Today I was looking at some data I gathered on how different groups react to a certain stimulus. A classic case for the aggregate function in R:

`aggregate(reaction_var, by=list(group=group_var), median, na.rm=TRUE)`

I looked at the mean, median, and interpolated medians, but it was hard to make out whether there were real differences between the groups. That’s the moment I do what I tell my students to do all the time: graph, plot, … (and wonder why this time I thought I wouldn’t have to plot everything anyway)

Here’s the magic of the kernel densities that helped me see what’s going on.

`plot(density(reaction_var, na.rm=TRUE, bw=8), main="", lty=2, ylim=c(0, 0.032), xlim=c(0,100), bty="n")`

lines(density(reaction_var[group_var==1], na.rm=TRUE, bw=8), col="blue")
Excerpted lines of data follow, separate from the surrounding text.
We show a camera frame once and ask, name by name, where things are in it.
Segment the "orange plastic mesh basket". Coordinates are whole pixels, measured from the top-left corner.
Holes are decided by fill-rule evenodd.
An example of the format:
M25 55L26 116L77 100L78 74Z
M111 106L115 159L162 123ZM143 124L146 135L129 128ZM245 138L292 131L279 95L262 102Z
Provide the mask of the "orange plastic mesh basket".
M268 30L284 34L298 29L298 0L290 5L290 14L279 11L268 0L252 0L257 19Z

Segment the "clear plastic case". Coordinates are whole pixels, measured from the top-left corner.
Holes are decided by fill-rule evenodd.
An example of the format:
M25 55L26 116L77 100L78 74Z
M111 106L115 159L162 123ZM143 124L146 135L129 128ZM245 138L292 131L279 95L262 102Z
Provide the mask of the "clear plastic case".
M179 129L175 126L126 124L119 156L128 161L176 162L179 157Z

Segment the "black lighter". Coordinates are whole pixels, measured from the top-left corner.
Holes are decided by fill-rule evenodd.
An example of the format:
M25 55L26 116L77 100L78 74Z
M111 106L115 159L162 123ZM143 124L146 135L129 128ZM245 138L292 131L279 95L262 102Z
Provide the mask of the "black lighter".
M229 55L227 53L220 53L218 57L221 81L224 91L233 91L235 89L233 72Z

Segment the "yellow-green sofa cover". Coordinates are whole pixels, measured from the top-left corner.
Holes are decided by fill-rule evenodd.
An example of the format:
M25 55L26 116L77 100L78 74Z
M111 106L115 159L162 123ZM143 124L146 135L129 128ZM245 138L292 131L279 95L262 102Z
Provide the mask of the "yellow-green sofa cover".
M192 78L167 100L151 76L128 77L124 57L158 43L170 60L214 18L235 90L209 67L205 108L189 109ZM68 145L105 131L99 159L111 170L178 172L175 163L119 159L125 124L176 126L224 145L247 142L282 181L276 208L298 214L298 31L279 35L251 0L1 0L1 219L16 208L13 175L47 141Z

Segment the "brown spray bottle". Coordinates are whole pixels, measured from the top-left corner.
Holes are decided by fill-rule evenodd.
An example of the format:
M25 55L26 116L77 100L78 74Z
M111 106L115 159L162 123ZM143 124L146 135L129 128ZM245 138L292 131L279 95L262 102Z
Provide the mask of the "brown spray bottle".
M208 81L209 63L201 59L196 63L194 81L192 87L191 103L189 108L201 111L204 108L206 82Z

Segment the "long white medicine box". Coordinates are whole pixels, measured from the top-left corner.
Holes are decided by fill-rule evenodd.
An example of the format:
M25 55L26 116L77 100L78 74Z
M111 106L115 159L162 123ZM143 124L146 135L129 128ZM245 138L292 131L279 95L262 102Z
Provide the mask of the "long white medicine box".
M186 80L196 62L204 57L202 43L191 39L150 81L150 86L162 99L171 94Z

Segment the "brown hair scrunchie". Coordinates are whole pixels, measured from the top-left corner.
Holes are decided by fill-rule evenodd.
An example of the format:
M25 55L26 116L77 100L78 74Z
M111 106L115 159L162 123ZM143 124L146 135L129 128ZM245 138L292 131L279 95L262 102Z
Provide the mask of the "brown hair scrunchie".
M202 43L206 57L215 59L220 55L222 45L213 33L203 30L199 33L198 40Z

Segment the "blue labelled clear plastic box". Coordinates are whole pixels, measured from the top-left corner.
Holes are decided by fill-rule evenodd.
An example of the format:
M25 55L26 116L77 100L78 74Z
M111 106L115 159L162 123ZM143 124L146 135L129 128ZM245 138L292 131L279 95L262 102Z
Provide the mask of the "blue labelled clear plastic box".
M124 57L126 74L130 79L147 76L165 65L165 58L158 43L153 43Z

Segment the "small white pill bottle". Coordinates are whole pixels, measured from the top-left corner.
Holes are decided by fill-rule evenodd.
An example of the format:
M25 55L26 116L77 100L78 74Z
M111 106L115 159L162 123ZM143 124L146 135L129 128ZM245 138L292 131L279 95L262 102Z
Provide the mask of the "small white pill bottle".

lines(density(reaction_var[group_var==0], na.rm=TRUE, bw=8), col="red")

abline(v=50, lty=3)

Here I only look at one particular stimulus, and first plot the kernel density for everyone (no square brackets). I chose a dashed line so that the aggregate is less dominant in the plot (lty=2), after all I’m interested in the group differences (if there are any). I also set the ylim in a second round, because the kernel densities for the red group would otherwise be cut off. I also set the xlim, because the range of my variable is only 0 to 100. Because of the bandwidth, kernel density plots never quite end at logical end points. I also set the bandwidth of the kernel density to 8 so that it is exactly the same across the groups. The last argument (bty) gets rid of the box R puts around the plot by default.

I then add the kernel densities for the two groups of interest (square brackets to identity the group of question) with a particular colour. Finally I added the median value for reference.

Well, what is going on? All three lines (combined, and each group separately) have roughly the same median value. The mean is lower for the blue group, but the interpolated median values are almost exactly the same as the median values. Difference or no real difference? I know that the old “textbook” rule that the difference between the median and mean indicates skew often fails, so definitely a case for plotting. And we can see that the central tendency is not telling us much in this case, it’s mostly about the tail.

von Hippel, P. “Mean, Median, and Skew: Correcting a Textbook Rule.” Journal of Statistics Education 13, no. 2 (2005).